In the listing that follows, how many lines contain the string "picture"? Provide only the number.

> _Data for processing_
◇ ◇ ◇ ◇ ◇
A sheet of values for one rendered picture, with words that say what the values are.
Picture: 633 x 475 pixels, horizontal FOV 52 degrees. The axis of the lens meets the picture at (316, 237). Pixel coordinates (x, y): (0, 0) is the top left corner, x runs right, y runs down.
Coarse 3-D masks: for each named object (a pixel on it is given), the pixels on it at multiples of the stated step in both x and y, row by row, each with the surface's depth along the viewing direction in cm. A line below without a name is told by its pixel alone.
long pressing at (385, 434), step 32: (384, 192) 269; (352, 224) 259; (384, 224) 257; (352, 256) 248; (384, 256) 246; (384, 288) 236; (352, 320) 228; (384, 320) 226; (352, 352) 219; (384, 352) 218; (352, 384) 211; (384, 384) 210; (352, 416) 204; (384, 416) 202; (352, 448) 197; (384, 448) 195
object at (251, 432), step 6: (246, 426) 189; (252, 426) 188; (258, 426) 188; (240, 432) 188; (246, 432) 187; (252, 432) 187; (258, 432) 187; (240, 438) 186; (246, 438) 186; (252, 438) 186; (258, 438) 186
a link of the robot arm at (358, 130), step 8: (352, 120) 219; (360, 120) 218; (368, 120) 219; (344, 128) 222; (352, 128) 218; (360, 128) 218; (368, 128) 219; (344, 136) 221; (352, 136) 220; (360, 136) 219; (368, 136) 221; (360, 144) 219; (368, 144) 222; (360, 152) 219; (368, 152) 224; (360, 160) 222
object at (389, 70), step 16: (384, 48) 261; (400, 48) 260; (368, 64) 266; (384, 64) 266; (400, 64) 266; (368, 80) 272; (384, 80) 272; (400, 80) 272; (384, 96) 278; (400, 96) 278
◇ ◇ ◇ ◇ ◇
> _Written answer_
2